When the market sees a credible path to easing supply constraints, oil comes under pressure. When oil softens, inflation expectations begin to ease. And when inflation expectations ease, the urgency for restrictive policy declines.
That is where the dollar loses momentum.
The Federal Reserve is still expected to hold rates steady at the upcoming meeting, likely one of the final meetings under Jerome Powell before a transition toward Kevin Warsh. But the key is not the decision itself. It is the forward guidance.
If inflation risks are seen as easing due to lower energy pressure, the Fed gains flexibility. It does not need to push back as hard on easing expectations. That softens yields, and by extension, softens the dollar.
At the same time, safe-haven demand is also fading slightly.

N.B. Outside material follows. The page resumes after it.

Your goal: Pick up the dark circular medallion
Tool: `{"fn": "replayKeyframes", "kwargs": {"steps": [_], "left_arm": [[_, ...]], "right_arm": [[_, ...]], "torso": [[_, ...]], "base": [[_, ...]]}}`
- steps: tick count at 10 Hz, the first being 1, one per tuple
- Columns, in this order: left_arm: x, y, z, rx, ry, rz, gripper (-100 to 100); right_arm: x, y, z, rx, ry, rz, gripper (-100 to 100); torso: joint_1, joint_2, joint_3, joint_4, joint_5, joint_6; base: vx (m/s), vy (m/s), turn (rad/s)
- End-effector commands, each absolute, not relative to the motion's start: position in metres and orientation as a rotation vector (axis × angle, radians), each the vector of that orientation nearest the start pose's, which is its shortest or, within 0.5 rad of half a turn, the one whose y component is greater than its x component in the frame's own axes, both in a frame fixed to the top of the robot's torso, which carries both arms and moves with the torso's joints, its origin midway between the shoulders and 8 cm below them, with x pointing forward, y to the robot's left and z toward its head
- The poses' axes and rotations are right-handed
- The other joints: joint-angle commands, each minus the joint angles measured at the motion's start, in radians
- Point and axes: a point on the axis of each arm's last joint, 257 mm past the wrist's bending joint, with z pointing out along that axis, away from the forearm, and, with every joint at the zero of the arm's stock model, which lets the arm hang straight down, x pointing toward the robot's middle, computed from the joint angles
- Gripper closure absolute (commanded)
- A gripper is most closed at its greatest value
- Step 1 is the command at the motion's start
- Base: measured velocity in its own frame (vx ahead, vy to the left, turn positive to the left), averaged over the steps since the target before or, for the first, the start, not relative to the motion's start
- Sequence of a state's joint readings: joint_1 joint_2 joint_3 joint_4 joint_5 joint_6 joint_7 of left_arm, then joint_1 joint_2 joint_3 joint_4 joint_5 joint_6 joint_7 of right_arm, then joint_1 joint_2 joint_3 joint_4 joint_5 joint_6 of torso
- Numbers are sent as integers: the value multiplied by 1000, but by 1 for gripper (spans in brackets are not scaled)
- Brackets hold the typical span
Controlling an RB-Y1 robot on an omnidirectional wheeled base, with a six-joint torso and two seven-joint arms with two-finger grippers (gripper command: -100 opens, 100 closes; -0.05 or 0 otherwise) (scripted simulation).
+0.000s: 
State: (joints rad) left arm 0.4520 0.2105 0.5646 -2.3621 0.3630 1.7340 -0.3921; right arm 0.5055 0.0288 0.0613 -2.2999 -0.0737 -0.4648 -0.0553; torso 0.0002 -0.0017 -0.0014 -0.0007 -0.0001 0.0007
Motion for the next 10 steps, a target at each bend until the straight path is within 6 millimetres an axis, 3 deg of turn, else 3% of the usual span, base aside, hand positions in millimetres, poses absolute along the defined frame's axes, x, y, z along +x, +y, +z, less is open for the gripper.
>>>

Reduced geopolitical tension removes one of the pillars that had been supporting the currency.
So both drivers are shifting in the same direction.
Less inflation pressure. Less defensive demand.
That is why the dollar is pulling back.
Going forward, everything depends on whether this proposal leads to actual progress. If Hormuz reopens and oil declines, the macro setup shifts toward easing inflation and a more balanced policy outlook.
If talks break down again, the move reverses quickly.